# [TRY IT]
Lines that include "camera" make up the answer; copy all of them from the data below.

# [EXTRACTED ENTRIES]
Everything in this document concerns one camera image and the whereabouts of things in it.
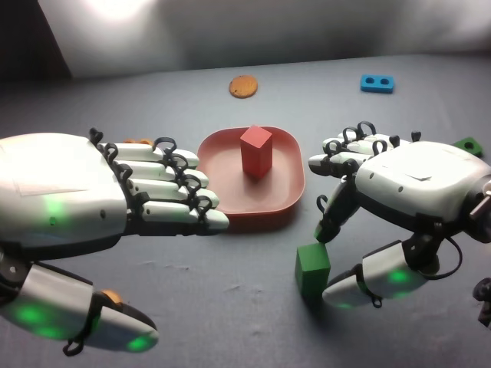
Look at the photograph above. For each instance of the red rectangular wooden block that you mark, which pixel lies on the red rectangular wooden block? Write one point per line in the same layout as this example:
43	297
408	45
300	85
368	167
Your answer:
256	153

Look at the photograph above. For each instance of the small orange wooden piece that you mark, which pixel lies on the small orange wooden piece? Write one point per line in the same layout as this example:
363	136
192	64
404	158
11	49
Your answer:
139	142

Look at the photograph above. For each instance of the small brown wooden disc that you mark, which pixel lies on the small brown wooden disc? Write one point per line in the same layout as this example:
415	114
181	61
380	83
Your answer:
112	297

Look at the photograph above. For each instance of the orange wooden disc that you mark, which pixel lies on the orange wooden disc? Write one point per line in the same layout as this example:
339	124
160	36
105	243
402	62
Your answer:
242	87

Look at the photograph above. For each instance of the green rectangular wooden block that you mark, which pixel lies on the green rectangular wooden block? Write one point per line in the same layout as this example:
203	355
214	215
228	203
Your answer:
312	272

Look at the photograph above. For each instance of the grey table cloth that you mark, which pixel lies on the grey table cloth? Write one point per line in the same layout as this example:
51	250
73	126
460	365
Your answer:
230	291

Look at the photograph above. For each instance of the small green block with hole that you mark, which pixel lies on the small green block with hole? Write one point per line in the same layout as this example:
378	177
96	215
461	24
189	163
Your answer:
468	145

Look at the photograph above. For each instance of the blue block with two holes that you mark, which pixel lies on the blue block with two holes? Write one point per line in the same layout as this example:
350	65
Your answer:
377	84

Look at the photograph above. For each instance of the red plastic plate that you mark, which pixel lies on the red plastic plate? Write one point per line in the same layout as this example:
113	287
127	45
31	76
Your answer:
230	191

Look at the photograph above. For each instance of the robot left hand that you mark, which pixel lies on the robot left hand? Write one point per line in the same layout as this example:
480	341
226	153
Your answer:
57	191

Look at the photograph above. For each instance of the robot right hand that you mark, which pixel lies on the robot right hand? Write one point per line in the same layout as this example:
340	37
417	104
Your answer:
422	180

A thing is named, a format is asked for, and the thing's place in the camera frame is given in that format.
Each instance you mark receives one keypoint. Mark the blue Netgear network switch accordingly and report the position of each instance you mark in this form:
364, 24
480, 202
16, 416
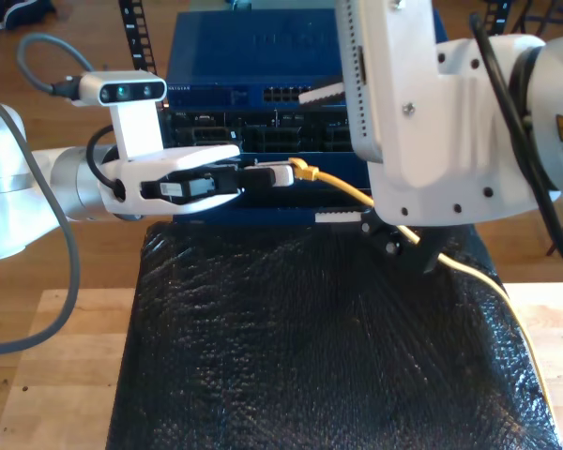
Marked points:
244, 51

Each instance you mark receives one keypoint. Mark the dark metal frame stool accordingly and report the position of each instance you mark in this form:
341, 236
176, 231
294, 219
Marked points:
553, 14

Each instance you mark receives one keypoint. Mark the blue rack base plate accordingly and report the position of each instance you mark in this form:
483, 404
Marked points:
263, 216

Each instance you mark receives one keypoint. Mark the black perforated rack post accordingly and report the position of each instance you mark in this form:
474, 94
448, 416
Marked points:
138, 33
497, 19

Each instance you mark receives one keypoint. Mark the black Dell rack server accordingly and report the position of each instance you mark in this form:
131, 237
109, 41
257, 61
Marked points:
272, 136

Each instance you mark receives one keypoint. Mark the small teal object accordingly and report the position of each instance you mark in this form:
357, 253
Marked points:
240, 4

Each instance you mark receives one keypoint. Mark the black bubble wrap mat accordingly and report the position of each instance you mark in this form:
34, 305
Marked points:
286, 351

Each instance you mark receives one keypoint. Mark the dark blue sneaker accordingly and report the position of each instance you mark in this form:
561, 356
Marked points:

# [EXERCISE OUTPUT]
Everything in this document concerns one camera image and the whereabouts of things in it.
A thing is named, a format is asked for, and the thing's place in the camera frame is given in that format.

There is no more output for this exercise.